Depois, há coisa de uma semana, fez saber que iria apresentar queixa-crime contra o ministro Poiares Maduro (sem especificar porquê), Clara Ferreira Alves, a Impresa (proprietária do "Expresso"), o jornal "Público", José António Cerejo, a eurodeputada Ana Gomes e Pacheco Pereira. É caso para dizer, perante tanta ação: "foge, cão, que te fazem barão! Para onde, se me fazem visconde?".
Insaciável, a honradíssima empresa mais avisou que, "oportunamente", irá também responsabilizar civilmente todas estas pessoas ou entidades. Traduzindo, vai pedir a um tribunal que as condene a pagar em "cash" e com língua de palmo.
A questão vai dar que falar, a não ser que, na maioria ou em todas as queixas-crime que acima elenquei, o tribunal venha com bom senso a decidir o arquivamento, bastando-lhe, com parcimónia, seis singelas palavrinhas: liberdade de expressão e de opinião.
No entanto, qualquer que seja o desfecho da contenda judicial, a Tecnoforma já marcou os pontos que queria, sempre pelas piores razões. Primeiro, disparou sobre os alvos mais salientes, induzindo temor nos restantes. Depois, escolheu um ministro, e é claro que o "escalpe" de um ministro garante pinta mediática. Depois ainda, obriga os alvos a gastar dinheiro para prepararem a respetiva defesa. E, finalmente, faz pender sobre eles (individualmente) e sobre órgãos de Comunicação Social o risco do pagamento de uma indemnização choruda.
A Tecnoforma não exerceu (formalmente) o seu direito fundamental de recorrer aos tribunais para salvaguarda de um direito? Exerceu. Mas, vendo a forma e as circunstâncias em que o fez, vai-se compreendendo por que razão tanto no Conselho da Europa como na esfera da OSCE ganha terreno a posição a favor da descriminalização da difamação.

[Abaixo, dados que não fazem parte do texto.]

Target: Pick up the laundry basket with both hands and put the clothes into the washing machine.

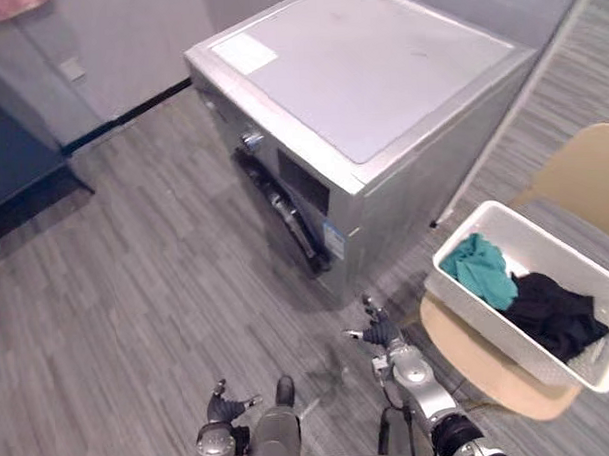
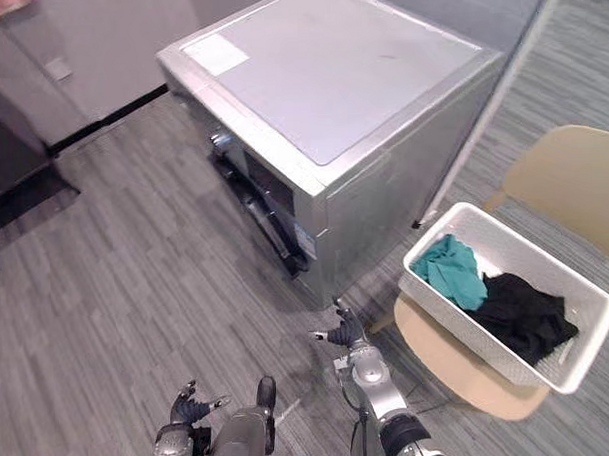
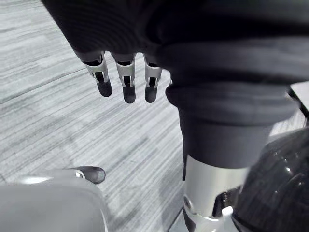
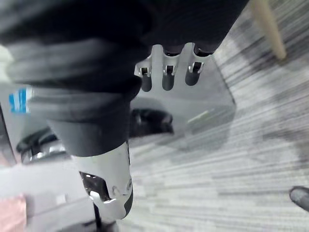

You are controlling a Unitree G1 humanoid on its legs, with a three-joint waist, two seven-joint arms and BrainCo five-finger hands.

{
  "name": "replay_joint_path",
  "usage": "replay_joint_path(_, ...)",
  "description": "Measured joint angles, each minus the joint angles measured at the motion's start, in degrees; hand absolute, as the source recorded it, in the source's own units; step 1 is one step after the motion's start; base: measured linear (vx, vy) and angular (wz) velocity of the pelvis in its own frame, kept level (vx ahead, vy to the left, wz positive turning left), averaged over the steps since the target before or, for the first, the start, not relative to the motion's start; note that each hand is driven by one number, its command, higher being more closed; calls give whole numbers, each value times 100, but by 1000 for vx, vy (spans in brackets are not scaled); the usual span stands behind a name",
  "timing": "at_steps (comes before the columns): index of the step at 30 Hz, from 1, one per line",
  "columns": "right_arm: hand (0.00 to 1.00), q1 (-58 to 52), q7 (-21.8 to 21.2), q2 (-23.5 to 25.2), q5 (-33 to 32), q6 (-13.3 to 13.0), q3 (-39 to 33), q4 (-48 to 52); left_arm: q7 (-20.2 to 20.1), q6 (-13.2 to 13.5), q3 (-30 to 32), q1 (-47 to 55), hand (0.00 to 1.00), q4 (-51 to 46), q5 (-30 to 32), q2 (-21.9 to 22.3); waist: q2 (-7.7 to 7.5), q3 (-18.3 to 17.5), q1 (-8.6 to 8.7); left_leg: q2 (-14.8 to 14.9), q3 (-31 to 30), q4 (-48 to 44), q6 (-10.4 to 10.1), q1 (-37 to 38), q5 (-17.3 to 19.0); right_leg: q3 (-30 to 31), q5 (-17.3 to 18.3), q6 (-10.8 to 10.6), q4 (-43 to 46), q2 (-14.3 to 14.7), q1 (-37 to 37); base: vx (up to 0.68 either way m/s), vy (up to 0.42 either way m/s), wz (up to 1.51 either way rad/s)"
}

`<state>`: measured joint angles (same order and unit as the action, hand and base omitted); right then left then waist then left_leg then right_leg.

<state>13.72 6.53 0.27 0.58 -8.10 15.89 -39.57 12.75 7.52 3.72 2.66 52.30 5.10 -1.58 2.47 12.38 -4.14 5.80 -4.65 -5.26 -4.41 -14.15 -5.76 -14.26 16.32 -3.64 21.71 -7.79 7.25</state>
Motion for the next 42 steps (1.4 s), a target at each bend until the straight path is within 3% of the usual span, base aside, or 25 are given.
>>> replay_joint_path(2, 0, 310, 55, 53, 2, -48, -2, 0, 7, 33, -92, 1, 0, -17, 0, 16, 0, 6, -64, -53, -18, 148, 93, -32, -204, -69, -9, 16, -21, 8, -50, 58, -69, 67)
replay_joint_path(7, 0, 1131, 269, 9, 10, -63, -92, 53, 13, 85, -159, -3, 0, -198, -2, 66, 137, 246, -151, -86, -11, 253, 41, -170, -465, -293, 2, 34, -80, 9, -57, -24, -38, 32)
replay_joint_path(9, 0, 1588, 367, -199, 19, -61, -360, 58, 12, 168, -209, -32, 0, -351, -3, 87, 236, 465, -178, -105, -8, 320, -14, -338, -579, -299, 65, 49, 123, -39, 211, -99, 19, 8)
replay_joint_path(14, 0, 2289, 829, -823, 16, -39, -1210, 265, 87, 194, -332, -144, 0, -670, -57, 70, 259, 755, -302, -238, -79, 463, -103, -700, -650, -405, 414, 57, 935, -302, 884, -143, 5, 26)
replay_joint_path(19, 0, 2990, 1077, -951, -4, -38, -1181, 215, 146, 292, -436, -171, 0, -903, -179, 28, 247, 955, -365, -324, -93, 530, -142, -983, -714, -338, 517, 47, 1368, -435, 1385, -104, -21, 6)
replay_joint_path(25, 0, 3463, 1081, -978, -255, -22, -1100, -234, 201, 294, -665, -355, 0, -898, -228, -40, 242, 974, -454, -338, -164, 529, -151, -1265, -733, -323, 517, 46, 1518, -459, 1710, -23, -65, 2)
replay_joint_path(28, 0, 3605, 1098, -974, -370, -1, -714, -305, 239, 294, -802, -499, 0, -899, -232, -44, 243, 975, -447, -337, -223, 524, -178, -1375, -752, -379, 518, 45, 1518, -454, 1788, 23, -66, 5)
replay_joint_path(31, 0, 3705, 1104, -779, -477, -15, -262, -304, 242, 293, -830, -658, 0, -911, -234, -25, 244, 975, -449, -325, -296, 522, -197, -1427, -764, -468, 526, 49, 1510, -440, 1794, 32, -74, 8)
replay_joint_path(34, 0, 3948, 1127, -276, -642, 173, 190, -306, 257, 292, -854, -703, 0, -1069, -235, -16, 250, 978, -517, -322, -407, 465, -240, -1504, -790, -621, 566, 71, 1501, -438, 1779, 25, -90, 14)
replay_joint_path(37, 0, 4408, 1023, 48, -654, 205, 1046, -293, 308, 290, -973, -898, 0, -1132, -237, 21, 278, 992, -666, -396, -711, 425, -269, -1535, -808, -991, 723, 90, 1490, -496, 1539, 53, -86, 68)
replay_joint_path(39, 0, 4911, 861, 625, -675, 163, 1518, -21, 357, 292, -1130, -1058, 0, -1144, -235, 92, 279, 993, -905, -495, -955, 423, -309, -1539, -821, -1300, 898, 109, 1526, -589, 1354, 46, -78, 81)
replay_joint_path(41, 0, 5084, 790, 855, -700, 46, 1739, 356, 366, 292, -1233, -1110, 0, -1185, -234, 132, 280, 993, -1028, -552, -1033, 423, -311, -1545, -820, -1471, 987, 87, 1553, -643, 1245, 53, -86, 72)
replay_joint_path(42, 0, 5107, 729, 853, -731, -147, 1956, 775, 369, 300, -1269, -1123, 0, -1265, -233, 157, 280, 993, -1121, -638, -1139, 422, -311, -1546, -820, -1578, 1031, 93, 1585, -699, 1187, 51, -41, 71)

Justamente, para evitar este tipo de abusos, que de forma objetiva condicionam e limitam a liberdade de expressão.
Tenho sérias dúvidas de que, em nome do equilíbrio entre a liberdade de expressão e o direito à honra, à reputação e ao bom nome, essa solução deva ser adotada entre nós.
No entanto, perante caso deste calibre, quase apetece defender solução contrária. De facto, esta resma de queixas-crime, e não vejo que o efeito pudesse ser ignorado, lança um aviso intimidatório à navegação: quem se atrever a dizer mal de nós, apanha.
O "caso" do ministro, esse, roça a comicidade. Perguntado em entrevista por Clara Ferreira Alves sobre a Tecnoforma, nem a esta se referiu. Está, portanto, inventado o crime de "contacto" ou de "arrastão". Na pergunta houve referência crítica à Tecnoforma? Ataca-se o ministro por tabela......
A Tecnoforma não é uma empresa "qualquer". Esteve associada, direta ou indiretamente, à contratação de alguém que é, atualmente, primeiro-ministro de Portugal e em circunstâncias que suscitaram discussão no espaço público (tendo até o debate chegado ao Parlamento). Aquilo que a empresa fez está, nem que fosse por esse motivo, sujeito a um escrutínio particular e a uma apreciação mais larga do direito de crítica, possa ela muito embora ser injusta.
Não sendo assim, tudo ou quase tudo, a não ser o elogio ou a loa, atenta contra o direito à honra. Seguindo à letra o ilustríssimo critério da empresa, até estou doravante sujeito a que Suas Excelências Excelentíssimas, invocando ter-lhes ferido a "honra" e "consideração", me escolham como destinatário de uma queixa-crime e, quiçá, de uma ação cível. Até sou a favor de que os advogados tenham muito trabalho, mas convém não exagerar.